Every line in the data below that has the word "background" should be returned.

+++ DATASET EXCERPTS +++

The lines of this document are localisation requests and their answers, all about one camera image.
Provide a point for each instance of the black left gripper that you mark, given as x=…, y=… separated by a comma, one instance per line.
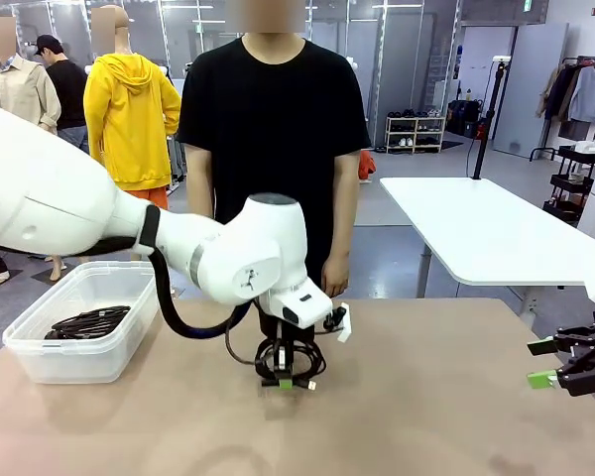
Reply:
x=287, y=334

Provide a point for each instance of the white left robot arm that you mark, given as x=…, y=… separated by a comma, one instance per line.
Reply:
x=54, y=198

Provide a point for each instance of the person's right forearm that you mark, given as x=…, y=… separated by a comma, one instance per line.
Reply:
x=201, y=203

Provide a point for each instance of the person's left forearm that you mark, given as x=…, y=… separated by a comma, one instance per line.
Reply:
x=341, y=223

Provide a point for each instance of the person's left hand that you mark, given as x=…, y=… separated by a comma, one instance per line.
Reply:
x=334, y=277

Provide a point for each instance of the large white side table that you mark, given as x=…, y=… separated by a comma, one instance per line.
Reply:
x=476, y=223

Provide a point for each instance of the black trolley cart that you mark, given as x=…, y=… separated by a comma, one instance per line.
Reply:
x=572, y=183

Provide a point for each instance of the orange bag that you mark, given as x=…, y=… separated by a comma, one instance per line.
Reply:
x=368, y=166

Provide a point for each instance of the clear plastic storage bin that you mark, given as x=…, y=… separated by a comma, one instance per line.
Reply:
x=54, y=367

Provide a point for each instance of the person in black t-shirt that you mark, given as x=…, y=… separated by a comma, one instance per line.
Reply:
x=273, y=124

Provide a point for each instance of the clothes rack with garments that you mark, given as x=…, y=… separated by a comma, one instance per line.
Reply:
x=587, y=94

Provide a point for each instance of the pile of black bags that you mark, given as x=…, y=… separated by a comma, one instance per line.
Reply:
x=461, y=116

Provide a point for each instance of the wooden shoe rack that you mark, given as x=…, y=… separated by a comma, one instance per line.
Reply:
x=416, y=134

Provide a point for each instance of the mannequin in yellow hoodie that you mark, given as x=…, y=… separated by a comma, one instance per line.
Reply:
x=129, y=124

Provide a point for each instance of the background man in black shirt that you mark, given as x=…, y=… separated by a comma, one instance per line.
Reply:
x=69, y=94

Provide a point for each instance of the mannequin in beige shirt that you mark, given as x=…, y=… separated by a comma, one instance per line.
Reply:
x=20, y=94

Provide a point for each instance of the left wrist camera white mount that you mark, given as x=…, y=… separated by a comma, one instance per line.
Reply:
x=344, y=327

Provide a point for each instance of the black camera stand white head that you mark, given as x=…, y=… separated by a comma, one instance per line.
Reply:
x=501, y=59

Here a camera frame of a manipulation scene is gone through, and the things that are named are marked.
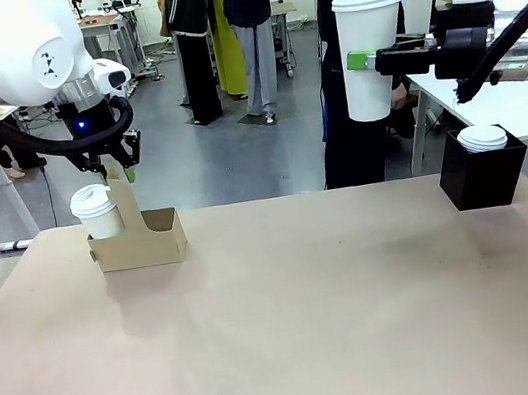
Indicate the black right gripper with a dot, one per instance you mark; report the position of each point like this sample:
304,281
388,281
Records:
463,52

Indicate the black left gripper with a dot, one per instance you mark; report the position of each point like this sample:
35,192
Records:
91,122

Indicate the tall white lidded paper cup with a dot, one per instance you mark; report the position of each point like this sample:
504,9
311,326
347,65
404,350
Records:
365,28

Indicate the brown cardboard cup carrier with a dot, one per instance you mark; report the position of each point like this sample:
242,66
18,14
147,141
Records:
150,244

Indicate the small white lidded paper cup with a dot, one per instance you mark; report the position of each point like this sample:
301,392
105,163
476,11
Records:
96,212

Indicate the stack of white cup lids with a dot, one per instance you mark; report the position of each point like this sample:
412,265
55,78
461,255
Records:
482,138

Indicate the person's left hand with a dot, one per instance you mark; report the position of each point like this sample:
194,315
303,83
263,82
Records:
400,96

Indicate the person in black hoodie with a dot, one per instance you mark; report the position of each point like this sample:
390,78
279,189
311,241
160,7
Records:
353,152

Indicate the white power strip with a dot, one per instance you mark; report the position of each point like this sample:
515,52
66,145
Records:
13,244

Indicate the white side table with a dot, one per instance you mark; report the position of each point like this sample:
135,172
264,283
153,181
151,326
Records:
524,113

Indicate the white background workbench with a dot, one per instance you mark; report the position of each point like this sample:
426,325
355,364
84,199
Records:
109,30

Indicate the black square box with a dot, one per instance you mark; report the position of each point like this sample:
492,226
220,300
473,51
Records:
481,179

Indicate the person in dark green jacket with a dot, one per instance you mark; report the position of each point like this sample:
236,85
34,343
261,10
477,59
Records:
192,42

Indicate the person in plaid shirt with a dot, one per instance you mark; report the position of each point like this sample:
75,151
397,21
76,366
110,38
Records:
254,32

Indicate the person in yellow clothes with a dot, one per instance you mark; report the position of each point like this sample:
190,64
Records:
230,56

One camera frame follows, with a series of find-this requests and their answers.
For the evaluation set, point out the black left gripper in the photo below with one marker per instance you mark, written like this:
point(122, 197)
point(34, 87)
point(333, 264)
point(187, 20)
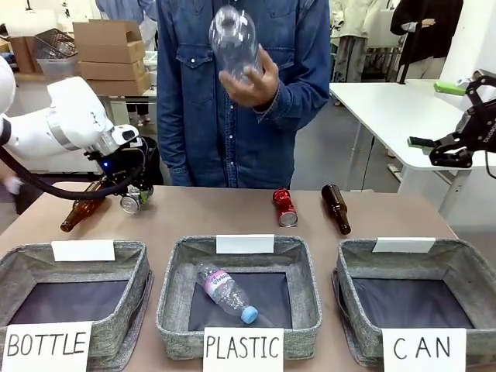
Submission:
point(124, 164)

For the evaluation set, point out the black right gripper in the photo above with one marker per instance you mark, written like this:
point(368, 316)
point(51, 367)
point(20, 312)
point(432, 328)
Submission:
point(482, 128)

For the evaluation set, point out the silver green crushed can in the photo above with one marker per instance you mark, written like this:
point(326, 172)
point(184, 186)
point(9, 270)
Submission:
point(131, 203)

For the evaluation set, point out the clear plastic bottle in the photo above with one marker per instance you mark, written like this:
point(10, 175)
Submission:
point(236, 42)

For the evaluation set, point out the person's left forearm denim sleeve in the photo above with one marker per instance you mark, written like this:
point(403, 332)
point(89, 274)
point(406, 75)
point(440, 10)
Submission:
point(300, 98)

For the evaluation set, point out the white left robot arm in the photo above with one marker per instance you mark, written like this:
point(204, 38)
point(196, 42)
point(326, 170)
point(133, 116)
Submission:
point(66, 120)

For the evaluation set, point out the grey fabric basket bottle label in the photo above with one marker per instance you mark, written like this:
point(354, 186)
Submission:
point(128, 267)

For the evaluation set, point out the grey fabric basket plastic label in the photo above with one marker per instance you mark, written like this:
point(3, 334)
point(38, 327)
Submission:
point(178, 310)

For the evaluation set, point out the red crushed can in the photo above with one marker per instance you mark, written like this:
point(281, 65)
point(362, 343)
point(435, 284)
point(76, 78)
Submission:
point(286, 209)

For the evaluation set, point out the grey fabric basket can label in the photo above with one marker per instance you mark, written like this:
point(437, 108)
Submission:
point(469, 271)

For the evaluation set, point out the paper sign reading can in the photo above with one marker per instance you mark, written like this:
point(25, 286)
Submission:
point(424, 348)

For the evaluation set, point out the person's left hand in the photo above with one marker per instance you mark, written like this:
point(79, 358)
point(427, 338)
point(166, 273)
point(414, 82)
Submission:
point(252, 91)

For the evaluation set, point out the amber brown glass bottle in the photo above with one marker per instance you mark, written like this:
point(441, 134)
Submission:
point(83, 211)

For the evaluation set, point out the white background table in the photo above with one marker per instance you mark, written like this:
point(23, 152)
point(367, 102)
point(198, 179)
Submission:
point(387, 116)

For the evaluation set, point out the blank white card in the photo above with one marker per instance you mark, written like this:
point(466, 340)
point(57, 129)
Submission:
point(83, 250)
point(404, 245)
point(245, 244)

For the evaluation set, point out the person's torso denim shirt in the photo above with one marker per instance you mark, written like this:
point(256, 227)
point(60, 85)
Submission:
point(201, 131)

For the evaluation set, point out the bystander in black clothes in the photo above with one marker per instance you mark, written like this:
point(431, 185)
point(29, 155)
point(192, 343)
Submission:
point(426, 31)

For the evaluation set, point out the flat closed cardboard box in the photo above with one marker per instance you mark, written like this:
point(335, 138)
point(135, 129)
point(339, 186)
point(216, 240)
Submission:
point(118, 87)
point(110, 70)

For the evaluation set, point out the bystander in beige coat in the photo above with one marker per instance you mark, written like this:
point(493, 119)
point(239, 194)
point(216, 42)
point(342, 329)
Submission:
point(354, 35)

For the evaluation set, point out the plastic bottle with blue cap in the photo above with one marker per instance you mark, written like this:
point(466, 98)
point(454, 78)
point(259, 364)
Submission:
point(224, 290)

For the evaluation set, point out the dark brown glass bottle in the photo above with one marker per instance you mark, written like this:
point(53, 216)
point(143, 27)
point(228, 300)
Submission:
point(336, 203)

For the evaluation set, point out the clear plastic crate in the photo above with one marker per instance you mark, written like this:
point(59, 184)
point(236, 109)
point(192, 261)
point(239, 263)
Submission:
point(58, 58)

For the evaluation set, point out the open cardboard box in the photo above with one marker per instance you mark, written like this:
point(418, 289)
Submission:
point(108, 36)

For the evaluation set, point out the paper sign reading bottle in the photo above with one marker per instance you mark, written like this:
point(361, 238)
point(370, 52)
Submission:
point(46, 345)

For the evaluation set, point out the paper sign reading plastic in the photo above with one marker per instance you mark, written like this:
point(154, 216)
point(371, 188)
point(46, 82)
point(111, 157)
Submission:
point(243, 348)

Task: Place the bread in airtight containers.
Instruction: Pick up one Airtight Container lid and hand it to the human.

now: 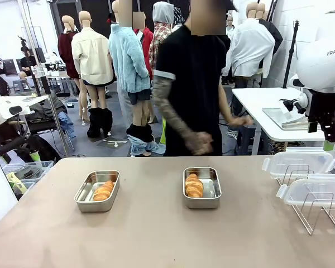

+++

WRITTEN RESPONSE:
Provide a point for each instance of the background man in black shirt that you mark, given as x=…, y=… separated by a comma, one instance per line.
Indicate the white background workbench with a dot, one per instance you mark; report the position of each point like this sample:
For the evaluation set, point out the white background table in the photo above with one marker per instance you mark, written like this:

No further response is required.